Wild Card

The Strongest Performer on Your Team Is Your Biggest Single Point of Failure

Every team I have managed or assessed in fifteen years of commerce engineering has had one. The person who moves fastest. The person who holds the most context. The person everyone routes questions to because they always have the answer. The person you would describe in a performance review as indispensable.

That word should scare you.

Indispensable is not a compliment. It is a risk statement. It means your team cannot function at full capacity without a specific individual. And you are probably rewarding the exact behavior that makes the problem worse.

How it happens

Strong performers accumulate context naturally. They ship faster, so they get assigned more complex work. They are reliable, so they become the default owner of critical-path items. They understand the system deeply, so other team members route questions through them instead of reading the docs (which may not exist, because the strong performer moves too fast to write them).

None of this is malicious. It is rational behavior at every step. The developer is not hoarding knowledge. The manager is not being negligent. The system is producing a local optimum that is a global risk.

The strong performer becomes load-bearing infrastructure. And like all load-bearing infrastructure, the failure mode is not gradual degradation. It is sudden collapse when the single point disappears.

What the collapse looks like

It rarely looks like the person quitting, though that happens. More commonly:

They take two weeks of PTO and three workstreams stall. Not because the work is hard. Because nobody else has the credentials, the context, or the relationships with the adjacent teams to unblock the next step.

They get pulled onto an emergency on another project and the current project loses a week of velocity while the rest of the team figures out what they were doing.

They burn out. Quietly. The person carrying the most load is the last person to complain about it and the first person to start interviewing somewhere else.

In each case, the organization acts surprised. It should not be. The risk was visible. It was just wearing the costume of high performance.

The management failure

The failure is not hiring a strong performer. The failure is optimizing around them instead of distributing what they know.

Here is what optimizing around them looks like:

  • Assigning them the hardest work because they will ship it fastest.
  • Not pairing them with junior developers because pairing slows them down.
  • Not requiring documentation because they are “always available to answer questions.”
  • Celebrating their output in standups without asking who else could do what they do.

Here is what distributing what they know looks like:

  • Rotating them off a workstream after two sprints, even if they are the fastest person on it.
  • Pairing them with someone else on every complex integration, even when it costs velocity this sprint.
  • Making documentation a deliverable, not a courtesy. If it is not written down, it is not done.
  • Running a quarterly exercise: “If this person left tomorrow, what would we not be able to do?” Then fixing the top three items on that list.

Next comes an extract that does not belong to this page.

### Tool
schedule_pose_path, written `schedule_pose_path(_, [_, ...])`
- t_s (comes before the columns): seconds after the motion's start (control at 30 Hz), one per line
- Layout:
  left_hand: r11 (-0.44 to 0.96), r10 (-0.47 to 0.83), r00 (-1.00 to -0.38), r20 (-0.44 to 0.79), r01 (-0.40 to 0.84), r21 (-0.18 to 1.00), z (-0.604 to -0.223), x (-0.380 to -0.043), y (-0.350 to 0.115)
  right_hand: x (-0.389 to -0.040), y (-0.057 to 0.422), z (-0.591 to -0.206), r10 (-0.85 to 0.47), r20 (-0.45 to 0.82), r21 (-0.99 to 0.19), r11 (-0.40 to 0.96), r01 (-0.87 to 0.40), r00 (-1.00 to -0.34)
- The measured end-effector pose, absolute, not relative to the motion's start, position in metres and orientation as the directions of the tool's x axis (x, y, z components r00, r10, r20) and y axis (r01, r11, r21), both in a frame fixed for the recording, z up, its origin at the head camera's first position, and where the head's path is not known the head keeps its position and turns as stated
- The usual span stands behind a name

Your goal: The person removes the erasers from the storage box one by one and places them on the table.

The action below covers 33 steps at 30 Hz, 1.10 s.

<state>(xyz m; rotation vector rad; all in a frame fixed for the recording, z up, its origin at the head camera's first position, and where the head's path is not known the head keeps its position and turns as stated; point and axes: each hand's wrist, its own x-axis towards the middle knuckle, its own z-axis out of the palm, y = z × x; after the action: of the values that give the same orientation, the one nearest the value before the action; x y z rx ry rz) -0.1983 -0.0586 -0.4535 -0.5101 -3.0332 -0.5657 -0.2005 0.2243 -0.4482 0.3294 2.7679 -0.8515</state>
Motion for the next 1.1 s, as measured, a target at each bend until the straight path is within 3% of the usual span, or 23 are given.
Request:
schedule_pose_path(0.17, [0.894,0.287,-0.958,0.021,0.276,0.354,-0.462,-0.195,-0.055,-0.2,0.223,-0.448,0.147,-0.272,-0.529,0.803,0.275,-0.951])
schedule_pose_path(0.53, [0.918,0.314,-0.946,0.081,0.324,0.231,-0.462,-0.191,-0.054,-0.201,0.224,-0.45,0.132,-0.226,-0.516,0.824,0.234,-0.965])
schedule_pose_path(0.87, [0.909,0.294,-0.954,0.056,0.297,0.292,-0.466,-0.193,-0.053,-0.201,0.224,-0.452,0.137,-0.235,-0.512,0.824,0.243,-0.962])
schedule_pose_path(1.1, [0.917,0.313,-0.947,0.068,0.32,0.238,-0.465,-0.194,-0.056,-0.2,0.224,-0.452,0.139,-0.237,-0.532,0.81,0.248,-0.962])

The first approach produces better short-term output and higher long-term risk. The second produces slightly lower throughput and a team that survives contact with reality.

Why this is hard to fix

Three reasons.

First, the strong performer often resists distribution. Not out of ego (usually). Out of efficiency. Teaching someone else takes longer than doing it themselves. They are right, in the short term. But “I will just do it myself” is the sentence that builds single points of failure.

Second, the manager is measured on output, not on resilience. Nobody gets promoted for “reduced knowledge concentration risk on the checkout integration workstream.” They get promoted for shipping on time. So the incentive is to let the strong performer run.

Third, the organization conflates the person with the capability. “We need to retain Sarah” when what they actually mean is “we need three people who understand the OMS integration, and right now Sarah is the only one.” Those are different problems with different solutions. One is a compensation conversation. The other is a knowledge management conversation.

The test

Pick the strongest performer on your team. Ask yourself: if they gave two weeks notice on Friday, which of the following would you lose?

  • Access to critical systems or environments
  • Understanding of a key integration’s behavior under edge cases
  • Relationships with an adjacent team or vendor that the rest of your team does not have
  • The ability to debug a specific subsystem in production
  • Context on why a design decision was made (not what it is, but why)

If the answer is more than one of these, you do not have a retention problem. You have a distribution problem. And the time to fix it is while the person is still on your team, not after they leave.

The strongest performer on your team is doing great work. Your job is to make sure the team can do great work without them.